> _Aim of the task_
Give only the number of lines in these records that contain the word "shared".
---------- Records shown
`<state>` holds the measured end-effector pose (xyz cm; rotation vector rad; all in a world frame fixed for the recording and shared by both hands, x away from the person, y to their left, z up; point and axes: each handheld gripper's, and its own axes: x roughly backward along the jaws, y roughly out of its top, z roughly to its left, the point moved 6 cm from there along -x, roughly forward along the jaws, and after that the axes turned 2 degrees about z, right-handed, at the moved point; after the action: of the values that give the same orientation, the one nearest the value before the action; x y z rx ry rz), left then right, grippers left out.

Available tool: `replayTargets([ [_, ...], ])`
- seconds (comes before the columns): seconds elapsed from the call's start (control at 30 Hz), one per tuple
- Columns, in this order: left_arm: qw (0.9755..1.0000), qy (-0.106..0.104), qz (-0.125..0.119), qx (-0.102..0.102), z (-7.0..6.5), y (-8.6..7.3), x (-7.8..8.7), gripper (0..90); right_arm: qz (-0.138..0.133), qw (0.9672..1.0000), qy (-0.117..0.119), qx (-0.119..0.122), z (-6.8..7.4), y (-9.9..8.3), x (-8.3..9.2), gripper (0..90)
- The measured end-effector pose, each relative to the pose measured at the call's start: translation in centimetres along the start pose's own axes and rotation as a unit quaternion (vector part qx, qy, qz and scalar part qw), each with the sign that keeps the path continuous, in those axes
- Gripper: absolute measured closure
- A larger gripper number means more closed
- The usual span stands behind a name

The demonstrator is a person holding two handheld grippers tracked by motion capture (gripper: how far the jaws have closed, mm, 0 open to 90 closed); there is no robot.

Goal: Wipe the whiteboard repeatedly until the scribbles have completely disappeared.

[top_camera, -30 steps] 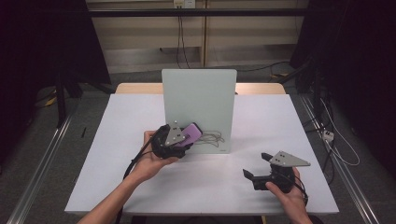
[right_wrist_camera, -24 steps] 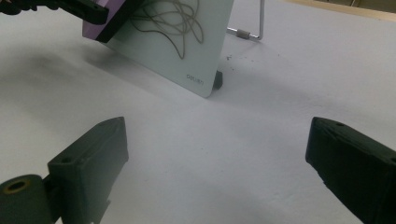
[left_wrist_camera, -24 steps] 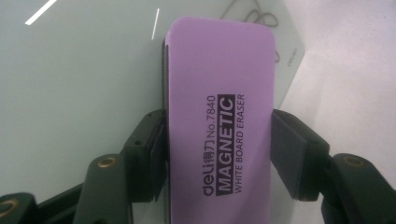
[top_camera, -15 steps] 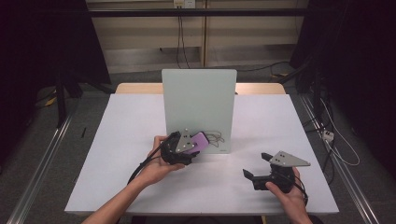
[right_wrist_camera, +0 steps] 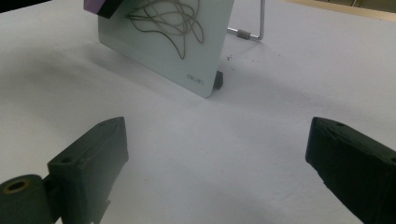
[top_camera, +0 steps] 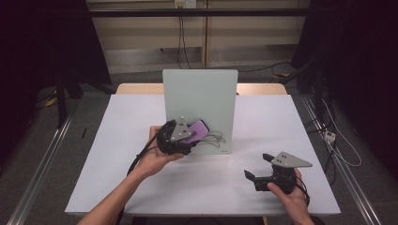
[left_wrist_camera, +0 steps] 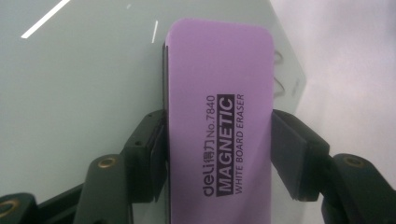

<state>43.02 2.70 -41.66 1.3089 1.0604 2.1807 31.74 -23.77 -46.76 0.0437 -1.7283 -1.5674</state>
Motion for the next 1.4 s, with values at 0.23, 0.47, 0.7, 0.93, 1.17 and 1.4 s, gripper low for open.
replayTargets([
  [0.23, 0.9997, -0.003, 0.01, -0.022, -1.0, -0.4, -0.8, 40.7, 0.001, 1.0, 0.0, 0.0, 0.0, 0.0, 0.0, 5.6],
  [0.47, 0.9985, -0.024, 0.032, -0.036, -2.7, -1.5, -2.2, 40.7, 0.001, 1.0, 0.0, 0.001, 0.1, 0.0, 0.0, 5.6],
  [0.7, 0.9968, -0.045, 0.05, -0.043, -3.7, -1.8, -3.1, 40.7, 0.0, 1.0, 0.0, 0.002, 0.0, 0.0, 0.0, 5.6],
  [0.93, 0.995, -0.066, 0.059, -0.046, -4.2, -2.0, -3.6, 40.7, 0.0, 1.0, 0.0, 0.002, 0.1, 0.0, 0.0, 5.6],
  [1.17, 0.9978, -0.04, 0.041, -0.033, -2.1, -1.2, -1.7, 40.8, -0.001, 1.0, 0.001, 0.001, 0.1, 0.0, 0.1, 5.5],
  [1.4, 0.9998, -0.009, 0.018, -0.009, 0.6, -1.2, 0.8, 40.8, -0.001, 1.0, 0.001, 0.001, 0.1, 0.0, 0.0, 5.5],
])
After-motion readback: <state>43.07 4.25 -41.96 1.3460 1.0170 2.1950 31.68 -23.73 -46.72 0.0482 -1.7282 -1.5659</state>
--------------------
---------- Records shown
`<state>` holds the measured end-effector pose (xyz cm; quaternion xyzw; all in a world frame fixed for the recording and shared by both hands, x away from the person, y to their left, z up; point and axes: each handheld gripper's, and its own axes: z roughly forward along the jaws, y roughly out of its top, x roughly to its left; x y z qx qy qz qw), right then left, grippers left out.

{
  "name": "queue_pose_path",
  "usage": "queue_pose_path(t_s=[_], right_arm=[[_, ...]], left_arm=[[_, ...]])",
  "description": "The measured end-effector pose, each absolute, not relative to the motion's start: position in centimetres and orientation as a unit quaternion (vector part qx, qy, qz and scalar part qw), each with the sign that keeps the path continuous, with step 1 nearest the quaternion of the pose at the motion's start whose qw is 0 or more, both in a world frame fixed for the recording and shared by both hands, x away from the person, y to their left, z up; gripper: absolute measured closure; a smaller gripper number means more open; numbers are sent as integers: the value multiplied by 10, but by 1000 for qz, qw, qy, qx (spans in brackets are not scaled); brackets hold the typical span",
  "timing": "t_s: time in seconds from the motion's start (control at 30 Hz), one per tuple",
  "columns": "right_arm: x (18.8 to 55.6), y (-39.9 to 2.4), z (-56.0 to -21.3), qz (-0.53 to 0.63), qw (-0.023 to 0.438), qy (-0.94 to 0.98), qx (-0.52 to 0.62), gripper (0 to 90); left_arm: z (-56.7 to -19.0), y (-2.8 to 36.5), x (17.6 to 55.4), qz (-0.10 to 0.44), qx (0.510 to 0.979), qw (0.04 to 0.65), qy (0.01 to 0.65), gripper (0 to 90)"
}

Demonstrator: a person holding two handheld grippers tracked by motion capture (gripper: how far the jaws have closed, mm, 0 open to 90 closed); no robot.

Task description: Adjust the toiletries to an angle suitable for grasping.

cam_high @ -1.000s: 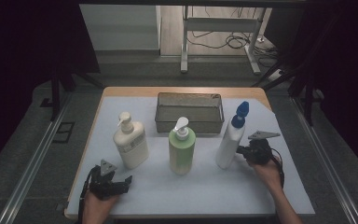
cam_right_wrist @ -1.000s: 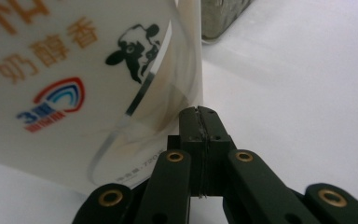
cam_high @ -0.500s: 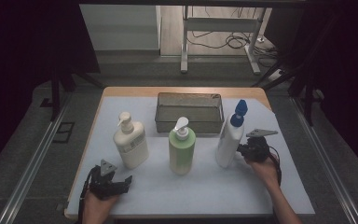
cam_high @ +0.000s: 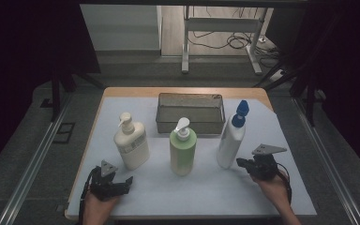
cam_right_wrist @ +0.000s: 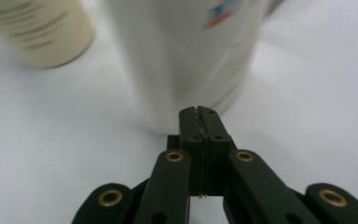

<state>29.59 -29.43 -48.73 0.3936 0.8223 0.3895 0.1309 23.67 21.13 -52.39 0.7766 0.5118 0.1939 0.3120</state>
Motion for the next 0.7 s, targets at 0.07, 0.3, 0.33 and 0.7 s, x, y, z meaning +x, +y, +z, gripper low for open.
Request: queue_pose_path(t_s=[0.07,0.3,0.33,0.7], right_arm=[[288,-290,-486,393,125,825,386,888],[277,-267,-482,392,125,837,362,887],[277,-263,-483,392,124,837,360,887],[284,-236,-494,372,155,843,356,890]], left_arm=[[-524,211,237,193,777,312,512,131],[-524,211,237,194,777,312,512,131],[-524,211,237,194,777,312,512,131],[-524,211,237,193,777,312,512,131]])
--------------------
> _Answer to this exercise_
3